→ **Data to examine**:
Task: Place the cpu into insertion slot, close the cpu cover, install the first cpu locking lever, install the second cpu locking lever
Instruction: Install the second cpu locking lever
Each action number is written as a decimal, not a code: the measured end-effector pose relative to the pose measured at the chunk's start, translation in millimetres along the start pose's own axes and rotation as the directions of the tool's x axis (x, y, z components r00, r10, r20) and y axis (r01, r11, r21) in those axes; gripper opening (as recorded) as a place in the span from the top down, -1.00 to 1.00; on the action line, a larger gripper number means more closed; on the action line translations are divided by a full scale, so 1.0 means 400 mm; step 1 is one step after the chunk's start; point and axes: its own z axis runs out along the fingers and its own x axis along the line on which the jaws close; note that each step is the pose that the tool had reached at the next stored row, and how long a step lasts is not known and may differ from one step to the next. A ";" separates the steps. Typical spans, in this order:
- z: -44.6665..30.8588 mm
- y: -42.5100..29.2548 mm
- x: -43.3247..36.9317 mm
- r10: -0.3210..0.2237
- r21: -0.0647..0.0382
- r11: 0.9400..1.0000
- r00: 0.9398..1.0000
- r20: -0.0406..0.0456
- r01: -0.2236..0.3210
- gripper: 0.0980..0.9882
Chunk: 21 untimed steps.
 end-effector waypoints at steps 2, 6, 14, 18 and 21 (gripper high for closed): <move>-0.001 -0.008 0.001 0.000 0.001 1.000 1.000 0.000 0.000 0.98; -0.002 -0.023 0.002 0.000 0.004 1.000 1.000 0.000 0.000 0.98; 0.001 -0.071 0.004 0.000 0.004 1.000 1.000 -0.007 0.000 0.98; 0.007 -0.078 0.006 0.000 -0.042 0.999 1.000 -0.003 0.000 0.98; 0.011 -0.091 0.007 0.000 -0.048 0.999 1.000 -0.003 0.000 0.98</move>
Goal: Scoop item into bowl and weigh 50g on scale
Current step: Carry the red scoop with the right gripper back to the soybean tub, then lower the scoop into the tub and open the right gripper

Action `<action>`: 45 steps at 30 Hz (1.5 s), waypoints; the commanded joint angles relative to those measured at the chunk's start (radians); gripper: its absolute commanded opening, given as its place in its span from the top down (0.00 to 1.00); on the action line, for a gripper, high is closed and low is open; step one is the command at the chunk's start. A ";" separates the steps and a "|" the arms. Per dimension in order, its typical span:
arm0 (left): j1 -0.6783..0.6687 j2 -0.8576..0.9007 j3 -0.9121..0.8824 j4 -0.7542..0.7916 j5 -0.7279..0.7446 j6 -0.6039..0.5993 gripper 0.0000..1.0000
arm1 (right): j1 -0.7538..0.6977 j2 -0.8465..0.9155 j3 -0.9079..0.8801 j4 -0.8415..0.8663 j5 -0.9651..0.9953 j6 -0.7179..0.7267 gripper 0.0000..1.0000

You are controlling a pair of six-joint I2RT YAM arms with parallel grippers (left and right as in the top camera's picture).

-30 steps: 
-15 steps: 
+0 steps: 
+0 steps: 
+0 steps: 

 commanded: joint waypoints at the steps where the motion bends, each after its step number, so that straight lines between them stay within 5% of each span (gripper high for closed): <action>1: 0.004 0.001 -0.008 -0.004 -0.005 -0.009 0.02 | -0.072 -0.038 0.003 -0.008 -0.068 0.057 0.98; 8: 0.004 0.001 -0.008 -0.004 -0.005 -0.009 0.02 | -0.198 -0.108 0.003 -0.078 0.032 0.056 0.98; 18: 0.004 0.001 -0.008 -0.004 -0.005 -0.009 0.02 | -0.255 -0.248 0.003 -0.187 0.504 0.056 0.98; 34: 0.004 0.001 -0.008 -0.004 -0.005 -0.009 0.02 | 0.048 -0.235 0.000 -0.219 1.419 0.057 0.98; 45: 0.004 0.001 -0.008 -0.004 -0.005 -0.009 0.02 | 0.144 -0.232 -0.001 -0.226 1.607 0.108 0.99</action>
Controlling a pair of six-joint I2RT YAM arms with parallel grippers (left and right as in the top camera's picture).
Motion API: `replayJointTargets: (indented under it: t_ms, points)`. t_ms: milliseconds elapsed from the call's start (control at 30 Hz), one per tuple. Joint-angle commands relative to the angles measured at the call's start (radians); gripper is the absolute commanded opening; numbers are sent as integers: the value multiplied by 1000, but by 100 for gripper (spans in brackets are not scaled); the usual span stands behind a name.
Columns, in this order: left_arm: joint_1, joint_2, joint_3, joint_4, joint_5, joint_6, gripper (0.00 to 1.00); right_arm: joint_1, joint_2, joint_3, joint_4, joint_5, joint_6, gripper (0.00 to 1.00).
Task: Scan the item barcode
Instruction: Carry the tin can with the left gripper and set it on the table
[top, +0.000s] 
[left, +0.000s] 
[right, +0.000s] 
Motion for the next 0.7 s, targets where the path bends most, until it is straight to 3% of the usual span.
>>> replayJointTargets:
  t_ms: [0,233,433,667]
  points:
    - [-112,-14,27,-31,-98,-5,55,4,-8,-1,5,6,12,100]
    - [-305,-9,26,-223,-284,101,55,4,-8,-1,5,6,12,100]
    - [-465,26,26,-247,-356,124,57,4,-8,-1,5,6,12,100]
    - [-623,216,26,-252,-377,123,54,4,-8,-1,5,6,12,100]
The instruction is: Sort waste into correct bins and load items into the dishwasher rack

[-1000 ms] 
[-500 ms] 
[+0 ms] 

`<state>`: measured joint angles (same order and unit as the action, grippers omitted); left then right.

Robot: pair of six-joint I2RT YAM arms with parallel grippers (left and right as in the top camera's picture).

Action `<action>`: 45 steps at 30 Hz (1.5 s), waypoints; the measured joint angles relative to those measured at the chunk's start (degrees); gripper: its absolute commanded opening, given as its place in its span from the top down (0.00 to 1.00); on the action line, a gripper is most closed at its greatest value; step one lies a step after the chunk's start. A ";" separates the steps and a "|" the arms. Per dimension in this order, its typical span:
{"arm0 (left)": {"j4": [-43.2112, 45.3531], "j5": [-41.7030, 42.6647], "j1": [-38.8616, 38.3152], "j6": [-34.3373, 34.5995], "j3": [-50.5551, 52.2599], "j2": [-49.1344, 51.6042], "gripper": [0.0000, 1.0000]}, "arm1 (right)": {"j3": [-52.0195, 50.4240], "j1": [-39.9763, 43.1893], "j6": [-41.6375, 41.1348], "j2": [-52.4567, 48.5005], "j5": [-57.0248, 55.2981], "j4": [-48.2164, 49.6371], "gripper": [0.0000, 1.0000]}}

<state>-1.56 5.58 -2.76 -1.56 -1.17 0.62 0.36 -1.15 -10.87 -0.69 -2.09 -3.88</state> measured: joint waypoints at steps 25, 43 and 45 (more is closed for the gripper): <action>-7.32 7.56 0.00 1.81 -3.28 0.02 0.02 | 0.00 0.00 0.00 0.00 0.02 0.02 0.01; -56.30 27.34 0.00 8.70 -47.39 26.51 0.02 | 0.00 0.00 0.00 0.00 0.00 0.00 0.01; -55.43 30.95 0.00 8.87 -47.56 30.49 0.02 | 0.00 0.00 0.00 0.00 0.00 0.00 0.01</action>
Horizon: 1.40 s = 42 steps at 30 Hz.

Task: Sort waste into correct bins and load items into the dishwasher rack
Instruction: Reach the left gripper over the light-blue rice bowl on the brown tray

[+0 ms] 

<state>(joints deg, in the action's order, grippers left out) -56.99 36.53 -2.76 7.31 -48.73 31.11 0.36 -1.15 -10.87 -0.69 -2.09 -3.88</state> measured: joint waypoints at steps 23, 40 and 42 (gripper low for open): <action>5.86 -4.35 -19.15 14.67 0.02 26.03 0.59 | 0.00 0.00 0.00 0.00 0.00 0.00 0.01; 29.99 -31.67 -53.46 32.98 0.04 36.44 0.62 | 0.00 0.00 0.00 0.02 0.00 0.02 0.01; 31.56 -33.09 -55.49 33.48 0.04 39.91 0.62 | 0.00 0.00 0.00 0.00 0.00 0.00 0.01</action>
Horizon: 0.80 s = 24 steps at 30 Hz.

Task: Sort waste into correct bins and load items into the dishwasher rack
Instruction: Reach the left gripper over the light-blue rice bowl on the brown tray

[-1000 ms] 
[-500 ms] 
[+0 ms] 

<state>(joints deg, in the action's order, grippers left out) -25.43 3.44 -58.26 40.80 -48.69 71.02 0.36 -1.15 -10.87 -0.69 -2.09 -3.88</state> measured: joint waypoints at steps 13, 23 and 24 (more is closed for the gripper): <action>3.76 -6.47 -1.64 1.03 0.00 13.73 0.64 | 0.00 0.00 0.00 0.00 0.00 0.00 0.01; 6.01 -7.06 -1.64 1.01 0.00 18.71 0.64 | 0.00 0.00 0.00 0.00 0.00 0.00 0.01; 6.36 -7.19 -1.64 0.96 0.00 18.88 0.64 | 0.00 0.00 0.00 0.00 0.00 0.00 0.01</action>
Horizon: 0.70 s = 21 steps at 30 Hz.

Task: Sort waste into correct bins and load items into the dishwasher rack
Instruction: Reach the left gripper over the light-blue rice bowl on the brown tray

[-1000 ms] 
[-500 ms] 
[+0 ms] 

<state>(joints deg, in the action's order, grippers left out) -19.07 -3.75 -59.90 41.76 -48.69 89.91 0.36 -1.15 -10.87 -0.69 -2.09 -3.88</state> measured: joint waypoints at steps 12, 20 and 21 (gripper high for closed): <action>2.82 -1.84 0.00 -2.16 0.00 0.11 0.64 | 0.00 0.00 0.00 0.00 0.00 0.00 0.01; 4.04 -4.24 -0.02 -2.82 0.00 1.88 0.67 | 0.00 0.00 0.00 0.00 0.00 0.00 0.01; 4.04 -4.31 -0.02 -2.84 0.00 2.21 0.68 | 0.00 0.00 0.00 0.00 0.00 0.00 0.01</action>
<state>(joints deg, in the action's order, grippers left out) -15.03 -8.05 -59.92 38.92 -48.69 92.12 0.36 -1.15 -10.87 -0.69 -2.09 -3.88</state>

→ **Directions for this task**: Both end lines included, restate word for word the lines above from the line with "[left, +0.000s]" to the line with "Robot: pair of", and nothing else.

→ **Solved problem**:
[left, +0.000s] 
[right, +0.000s] 
Motion for the next 0.7 s, targets where the path bends most, until it is straight to 3% of the usual span.
>>> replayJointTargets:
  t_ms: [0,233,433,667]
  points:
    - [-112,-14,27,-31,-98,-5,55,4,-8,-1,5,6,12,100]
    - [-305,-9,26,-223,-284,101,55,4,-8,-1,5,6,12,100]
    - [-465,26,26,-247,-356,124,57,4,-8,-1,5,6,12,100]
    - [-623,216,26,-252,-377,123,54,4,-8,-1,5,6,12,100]
The instruction is: Sort waste into correct bins and load items into the dishwasher rack

[-1000 ms] 
[-500 ms] 
[+0 ms] 

`<state>`: measured joint angles (same order and unit as the action, grippers omitted); left then right.

Robot: pair of six-joint I2RT YAM arms with parallel grippers (left and right as in the top camera's picture).

A complete answer has now been given to the exercise.